▶ [Work instruction] Where does the word "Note" show up in the records? Copy every line that holds it.

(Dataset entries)

=== Section Start ===

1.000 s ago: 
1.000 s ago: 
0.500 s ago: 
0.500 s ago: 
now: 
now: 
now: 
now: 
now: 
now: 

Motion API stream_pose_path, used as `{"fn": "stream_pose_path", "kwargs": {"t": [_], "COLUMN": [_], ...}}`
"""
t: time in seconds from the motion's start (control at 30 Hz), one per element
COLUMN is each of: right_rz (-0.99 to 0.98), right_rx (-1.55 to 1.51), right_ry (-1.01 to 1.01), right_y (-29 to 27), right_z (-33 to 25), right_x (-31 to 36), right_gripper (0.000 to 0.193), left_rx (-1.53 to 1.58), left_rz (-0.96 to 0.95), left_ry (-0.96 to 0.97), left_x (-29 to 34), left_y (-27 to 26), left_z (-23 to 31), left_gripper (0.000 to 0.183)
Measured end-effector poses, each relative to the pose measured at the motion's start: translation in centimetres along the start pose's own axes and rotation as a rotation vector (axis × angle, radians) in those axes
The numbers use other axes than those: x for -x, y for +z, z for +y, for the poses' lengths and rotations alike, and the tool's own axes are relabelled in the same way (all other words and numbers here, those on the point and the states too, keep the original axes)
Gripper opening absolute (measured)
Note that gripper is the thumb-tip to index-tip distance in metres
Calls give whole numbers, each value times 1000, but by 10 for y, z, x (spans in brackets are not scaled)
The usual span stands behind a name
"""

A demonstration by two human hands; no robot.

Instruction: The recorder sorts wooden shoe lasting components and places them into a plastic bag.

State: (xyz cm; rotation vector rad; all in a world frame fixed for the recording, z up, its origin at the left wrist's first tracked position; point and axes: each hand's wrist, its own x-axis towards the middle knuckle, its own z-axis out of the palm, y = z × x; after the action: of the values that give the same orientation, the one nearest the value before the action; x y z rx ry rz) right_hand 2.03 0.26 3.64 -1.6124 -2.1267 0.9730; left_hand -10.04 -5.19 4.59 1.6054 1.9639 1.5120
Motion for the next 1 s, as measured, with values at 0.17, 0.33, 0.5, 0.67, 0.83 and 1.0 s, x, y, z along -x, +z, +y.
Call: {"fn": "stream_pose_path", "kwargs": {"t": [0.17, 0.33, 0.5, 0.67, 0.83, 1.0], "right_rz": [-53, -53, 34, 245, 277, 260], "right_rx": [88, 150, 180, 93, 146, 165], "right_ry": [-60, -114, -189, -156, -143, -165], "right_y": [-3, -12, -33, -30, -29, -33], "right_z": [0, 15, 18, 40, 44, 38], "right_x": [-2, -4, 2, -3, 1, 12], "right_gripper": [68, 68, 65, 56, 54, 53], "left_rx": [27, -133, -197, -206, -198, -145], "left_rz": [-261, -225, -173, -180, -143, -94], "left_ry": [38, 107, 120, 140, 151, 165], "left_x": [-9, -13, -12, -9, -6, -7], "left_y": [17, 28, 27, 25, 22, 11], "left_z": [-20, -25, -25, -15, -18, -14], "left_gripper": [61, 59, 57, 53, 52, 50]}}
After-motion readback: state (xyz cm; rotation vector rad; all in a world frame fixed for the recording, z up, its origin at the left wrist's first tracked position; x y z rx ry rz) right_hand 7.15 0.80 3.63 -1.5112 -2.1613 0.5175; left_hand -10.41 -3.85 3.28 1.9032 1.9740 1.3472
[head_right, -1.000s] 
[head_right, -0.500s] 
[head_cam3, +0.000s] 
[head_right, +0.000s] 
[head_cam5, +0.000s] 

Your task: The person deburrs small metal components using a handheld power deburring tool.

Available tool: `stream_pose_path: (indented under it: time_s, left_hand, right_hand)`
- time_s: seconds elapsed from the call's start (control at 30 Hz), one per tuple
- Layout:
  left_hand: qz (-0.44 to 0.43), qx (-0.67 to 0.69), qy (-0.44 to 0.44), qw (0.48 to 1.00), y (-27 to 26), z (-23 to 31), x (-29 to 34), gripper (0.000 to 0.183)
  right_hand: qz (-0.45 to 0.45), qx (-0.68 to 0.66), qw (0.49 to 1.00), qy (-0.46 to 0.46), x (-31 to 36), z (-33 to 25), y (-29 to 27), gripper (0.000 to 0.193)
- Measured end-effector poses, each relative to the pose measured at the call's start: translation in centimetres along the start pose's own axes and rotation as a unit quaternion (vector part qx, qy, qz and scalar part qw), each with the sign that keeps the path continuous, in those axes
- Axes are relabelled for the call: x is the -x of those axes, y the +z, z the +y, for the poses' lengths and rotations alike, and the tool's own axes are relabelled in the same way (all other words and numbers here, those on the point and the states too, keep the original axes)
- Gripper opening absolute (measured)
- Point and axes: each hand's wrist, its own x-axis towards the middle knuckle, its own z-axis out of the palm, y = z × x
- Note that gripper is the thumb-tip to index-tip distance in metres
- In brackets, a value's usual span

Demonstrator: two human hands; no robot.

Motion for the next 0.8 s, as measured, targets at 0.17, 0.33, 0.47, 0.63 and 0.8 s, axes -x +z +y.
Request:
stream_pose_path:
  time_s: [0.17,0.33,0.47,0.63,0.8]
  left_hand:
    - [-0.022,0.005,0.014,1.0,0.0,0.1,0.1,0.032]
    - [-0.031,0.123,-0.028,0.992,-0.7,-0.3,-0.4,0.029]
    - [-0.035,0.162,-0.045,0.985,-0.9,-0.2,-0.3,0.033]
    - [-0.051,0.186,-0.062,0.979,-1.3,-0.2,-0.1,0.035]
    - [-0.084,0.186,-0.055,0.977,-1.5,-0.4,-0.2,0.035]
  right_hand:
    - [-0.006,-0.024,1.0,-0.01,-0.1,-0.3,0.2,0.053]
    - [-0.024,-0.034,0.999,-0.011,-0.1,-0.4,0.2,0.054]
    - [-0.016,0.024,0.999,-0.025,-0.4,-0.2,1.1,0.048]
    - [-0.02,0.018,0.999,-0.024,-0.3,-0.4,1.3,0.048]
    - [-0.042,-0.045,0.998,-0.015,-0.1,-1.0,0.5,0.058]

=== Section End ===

▶ [Written answer]
Note that gripper is the thumb-tip to index-tip distance in metres
- Note that gripper is the thumb-tip to index-tip distance in metres

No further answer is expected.